In today’s globalized world, we all have our origins and our traditions; they are a departure point but they cannot be the destination. Increasingly, we are starting out from different positions and coming together in shared projects.

Besides the teaching activities, a very important aspect of your Chair at ETH was the production and distribution of knowledge with the Architectural Papers series of publications. What is the role of research in your academic practice?

Learning means moving from one position to another by increasing the depth of your knowledge. Research deals with data, producing other explanations of it, which makes it a discovery.

This is the most exciting moment for me as a teacher: provoking these moments of discovery, when things connect and something is magically released.
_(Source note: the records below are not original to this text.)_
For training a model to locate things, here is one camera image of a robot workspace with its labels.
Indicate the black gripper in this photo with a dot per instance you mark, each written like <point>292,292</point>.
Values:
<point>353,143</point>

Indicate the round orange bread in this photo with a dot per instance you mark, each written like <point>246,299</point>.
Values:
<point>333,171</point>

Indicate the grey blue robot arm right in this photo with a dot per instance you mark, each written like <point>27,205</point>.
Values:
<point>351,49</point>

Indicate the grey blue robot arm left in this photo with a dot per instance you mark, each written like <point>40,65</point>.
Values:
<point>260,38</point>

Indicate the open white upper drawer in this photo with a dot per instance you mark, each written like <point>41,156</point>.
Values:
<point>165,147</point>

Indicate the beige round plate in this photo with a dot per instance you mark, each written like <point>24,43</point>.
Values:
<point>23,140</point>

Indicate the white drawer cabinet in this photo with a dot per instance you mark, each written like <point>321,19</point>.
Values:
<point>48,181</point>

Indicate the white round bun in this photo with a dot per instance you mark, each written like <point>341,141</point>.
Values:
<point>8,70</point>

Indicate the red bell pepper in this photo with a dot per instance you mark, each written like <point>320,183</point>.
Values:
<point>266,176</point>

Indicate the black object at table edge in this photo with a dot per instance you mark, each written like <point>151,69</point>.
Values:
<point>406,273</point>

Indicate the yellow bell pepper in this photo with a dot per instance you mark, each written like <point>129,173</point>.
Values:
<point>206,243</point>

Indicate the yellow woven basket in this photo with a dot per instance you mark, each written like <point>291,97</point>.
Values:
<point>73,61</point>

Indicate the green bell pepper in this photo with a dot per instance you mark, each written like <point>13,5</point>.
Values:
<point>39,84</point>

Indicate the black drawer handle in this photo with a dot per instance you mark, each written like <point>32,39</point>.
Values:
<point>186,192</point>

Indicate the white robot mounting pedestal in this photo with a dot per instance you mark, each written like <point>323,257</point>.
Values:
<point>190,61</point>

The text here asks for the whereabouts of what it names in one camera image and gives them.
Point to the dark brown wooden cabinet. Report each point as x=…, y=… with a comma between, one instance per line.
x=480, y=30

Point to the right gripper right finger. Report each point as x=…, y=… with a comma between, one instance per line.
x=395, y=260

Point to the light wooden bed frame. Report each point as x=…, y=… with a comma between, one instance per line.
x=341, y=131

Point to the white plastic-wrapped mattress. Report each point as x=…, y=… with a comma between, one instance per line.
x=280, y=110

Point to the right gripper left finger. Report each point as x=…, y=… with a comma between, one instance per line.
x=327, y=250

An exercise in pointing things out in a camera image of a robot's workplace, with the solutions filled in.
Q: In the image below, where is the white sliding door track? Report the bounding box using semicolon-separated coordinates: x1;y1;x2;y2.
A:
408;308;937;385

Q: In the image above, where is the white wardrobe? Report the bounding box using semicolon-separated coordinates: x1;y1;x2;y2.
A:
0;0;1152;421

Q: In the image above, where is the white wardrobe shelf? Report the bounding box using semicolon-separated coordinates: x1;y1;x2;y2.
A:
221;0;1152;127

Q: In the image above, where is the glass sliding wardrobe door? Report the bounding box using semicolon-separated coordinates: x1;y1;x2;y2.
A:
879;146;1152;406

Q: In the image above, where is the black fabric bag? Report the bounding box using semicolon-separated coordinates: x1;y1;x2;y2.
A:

Sometimes it is also noticeable in the projects, when the students disappear for a moment and, after all the stage-setting and discussion, they achieve this new knowledge. This is normally a private affair between teacher and student, but sometimes we try to generate an argument that can be shared with more people. To this end, we shared the resulting knowledge in the form of digital and analogue books and videos. We had two aims in mind. The first was to share the discovery; sharing and discovering are connected activities, and real research is given generously. If you keep your treasure to yourself, it quickly becomes damaged (generosity and capacity are closely connected). The second aim is to reflect on what we are doing. This kind of analysis is a methodological tool, requiring you to step back as a teacher and distance yourself from dialogue and confrontation with students. As a critic, you always face the moment of judgment: this is good, and that is bad. Teachers have many roles, one of which is to say “This is good”, almost with no more explanation. This is something you really have to be prepared for.

What in general is the role of academia in the production of knowledge?

Academia is a term from the eighteenth and nineteenth centuries. The academics were the enemies of the moderns. Academia was conceived as something apart from life, apart from contemporary, necessary things, concerned only with power and position. Academic knowledge is, in a way, an expression of knowledge without life or energy, purely archaeological and without practical application.

The present-day version of academia would be more infrastructural: constructing a place at the right moment, with the right people, so that mutual interaction generates knowledge. The Architectural Association in the 1960s was an interesting place that was more like a theatre with actors and people designing the stage and contents. That, in a good constellation, can produce important places for discussion. These places, even rare, have always existed. And I think we are in one of these places.